_PROBLEM STATEMENT_: The reply must consist of the lines from the first line of the records through the line containing "Horizontal field of view 60°, picture", copied exactly, with every picture omitted.
++++
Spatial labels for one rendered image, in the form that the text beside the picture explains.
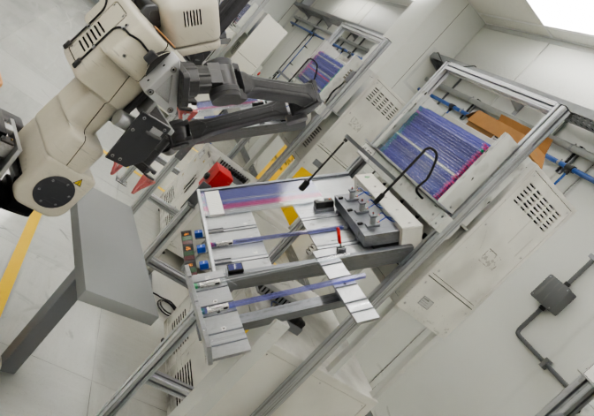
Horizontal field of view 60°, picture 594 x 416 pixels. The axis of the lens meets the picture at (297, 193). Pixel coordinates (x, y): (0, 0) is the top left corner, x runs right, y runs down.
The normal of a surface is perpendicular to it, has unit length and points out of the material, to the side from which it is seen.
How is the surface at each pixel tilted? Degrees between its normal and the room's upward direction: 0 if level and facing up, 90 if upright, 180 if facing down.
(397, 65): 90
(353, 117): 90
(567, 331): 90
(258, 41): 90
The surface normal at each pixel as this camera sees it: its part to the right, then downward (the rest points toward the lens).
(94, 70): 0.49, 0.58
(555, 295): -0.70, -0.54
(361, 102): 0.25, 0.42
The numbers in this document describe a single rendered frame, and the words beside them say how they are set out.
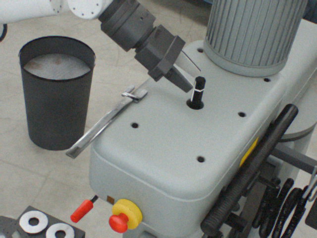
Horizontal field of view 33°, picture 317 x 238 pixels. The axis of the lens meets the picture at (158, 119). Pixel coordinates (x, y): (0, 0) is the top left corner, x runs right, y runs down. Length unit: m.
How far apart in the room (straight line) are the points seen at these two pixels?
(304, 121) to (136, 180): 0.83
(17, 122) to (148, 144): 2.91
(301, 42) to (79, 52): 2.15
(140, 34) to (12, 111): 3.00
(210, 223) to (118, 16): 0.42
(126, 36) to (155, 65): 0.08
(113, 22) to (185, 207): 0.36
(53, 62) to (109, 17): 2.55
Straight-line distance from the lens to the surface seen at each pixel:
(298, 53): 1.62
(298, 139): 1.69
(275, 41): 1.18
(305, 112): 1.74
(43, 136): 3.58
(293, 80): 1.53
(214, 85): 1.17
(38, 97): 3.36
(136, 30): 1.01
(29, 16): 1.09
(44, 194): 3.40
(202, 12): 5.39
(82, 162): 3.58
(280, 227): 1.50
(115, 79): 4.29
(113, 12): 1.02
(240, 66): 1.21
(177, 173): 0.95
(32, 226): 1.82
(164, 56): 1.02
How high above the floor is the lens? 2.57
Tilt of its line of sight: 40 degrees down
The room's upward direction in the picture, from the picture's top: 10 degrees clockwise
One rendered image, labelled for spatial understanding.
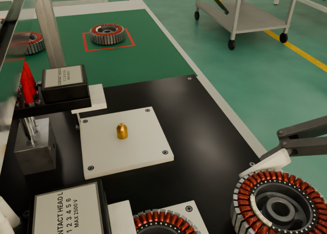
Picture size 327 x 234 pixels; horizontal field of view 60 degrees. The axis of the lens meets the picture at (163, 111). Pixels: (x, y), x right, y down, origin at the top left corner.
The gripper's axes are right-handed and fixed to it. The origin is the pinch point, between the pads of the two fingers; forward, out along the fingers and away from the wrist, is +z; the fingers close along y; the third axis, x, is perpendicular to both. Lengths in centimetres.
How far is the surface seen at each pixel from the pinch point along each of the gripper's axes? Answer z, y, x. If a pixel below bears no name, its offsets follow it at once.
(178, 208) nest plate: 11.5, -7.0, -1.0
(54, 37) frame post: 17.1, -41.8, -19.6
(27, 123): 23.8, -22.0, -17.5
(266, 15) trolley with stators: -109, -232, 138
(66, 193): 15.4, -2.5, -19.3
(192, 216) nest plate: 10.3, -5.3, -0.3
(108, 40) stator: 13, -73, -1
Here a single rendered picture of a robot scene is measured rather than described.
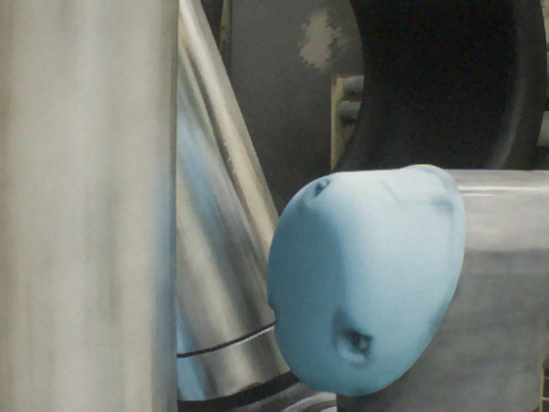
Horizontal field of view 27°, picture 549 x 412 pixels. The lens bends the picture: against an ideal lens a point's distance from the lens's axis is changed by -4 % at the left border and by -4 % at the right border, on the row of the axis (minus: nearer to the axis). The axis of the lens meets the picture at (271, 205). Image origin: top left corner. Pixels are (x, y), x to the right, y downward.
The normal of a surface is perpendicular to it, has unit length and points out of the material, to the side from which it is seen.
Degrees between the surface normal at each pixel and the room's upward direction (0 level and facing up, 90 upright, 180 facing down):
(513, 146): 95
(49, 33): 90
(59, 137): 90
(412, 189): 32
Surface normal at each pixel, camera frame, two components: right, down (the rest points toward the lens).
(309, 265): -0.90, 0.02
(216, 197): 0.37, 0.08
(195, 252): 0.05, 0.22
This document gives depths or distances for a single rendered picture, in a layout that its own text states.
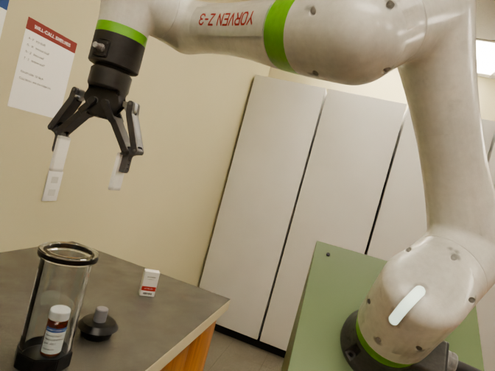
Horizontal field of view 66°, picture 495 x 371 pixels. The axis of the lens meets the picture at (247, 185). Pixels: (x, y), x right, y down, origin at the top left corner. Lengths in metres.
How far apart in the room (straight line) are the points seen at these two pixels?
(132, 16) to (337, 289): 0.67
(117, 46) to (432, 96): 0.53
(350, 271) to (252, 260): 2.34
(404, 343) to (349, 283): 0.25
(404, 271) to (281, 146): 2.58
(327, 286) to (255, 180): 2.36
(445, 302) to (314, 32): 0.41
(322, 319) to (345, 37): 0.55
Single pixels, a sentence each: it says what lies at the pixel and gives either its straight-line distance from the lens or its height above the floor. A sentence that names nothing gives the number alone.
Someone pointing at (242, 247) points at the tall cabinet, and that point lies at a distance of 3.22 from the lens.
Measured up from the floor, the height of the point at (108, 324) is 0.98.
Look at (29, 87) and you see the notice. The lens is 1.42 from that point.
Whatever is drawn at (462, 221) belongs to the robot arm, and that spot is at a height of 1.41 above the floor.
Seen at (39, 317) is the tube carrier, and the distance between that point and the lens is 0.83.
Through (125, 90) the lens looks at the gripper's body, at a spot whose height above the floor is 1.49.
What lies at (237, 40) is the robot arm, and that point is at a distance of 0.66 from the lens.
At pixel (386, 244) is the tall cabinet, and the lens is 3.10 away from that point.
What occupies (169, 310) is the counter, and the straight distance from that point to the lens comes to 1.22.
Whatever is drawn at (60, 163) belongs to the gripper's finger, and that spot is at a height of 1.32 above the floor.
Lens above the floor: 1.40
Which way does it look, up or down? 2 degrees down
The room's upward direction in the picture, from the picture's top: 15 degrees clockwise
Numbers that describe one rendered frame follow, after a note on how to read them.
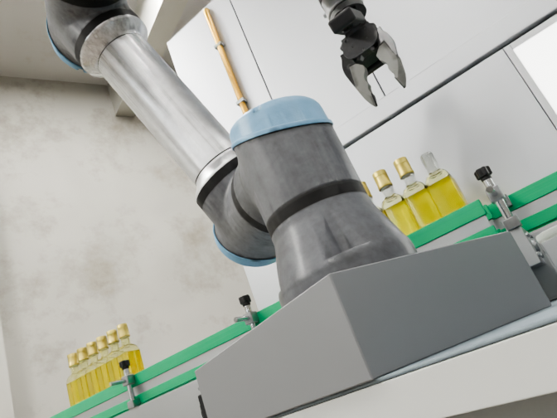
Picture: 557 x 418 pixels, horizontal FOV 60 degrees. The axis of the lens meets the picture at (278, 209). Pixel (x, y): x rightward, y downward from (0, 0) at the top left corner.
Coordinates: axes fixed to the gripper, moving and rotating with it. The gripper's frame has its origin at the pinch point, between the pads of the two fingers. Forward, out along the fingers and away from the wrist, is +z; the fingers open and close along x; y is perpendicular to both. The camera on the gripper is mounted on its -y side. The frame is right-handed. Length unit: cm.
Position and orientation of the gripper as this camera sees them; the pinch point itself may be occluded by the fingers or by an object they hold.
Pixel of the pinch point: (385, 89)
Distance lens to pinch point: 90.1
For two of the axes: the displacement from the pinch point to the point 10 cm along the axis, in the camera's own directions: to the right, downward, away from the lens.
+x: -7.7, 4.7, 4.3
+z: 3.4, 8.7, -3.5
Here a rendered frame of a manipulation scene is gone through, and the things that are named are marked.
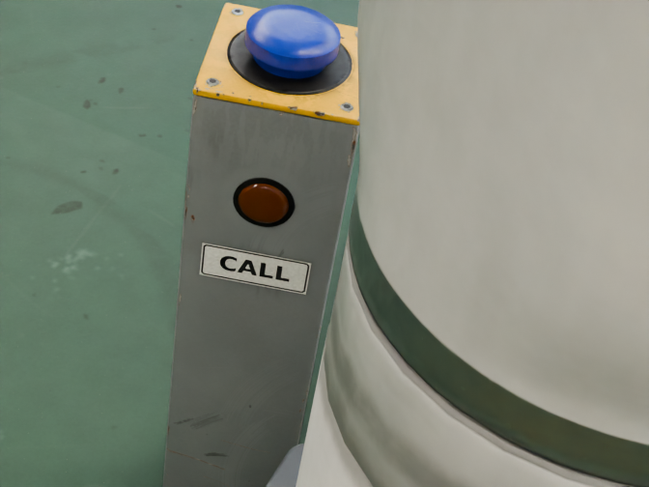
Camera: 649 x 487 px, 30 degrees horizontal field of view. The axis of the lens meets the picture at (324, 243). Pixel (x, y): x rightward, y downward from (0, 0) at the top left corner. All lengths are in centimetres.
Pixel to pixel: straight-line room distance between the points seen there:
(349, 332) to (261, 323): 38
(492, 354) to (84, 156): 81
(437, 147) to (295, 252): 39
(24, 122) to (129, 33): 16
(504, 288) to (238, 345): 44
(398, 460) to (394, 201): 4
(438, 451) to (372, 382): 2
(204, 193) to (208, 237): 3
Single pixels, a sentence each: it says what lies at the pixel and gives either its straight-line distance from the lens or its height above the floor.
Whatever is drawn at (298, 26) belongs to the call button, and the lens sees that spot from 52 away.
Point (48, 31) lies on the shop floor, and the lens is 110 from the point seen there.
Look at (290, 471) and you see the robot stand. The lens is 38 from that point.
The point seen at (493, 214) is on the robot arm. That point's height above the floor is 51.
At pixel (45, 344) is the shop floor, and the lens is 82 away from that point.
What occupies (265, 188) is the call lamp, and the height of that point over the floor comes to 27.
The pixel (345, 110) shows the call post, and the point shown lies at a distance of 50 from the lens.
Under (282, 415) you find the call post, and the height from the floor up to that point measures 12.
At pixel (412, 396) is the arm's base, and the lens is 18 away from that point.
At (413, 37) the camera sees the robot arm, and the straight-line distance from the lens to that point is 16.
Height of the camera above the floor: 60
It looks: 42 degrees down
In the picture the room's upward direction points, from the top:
++++
_RESULT_:
Spatial labels for one rendered image, in the form that the text beside the picture explains.
Horizontal field of view 60°, picture 594 x 416 pixels. The axis of the lens meets the picture at (297, 193). Pixel coordinates (x, y): (0, 0) is the top left corner, x runs right, y runs down.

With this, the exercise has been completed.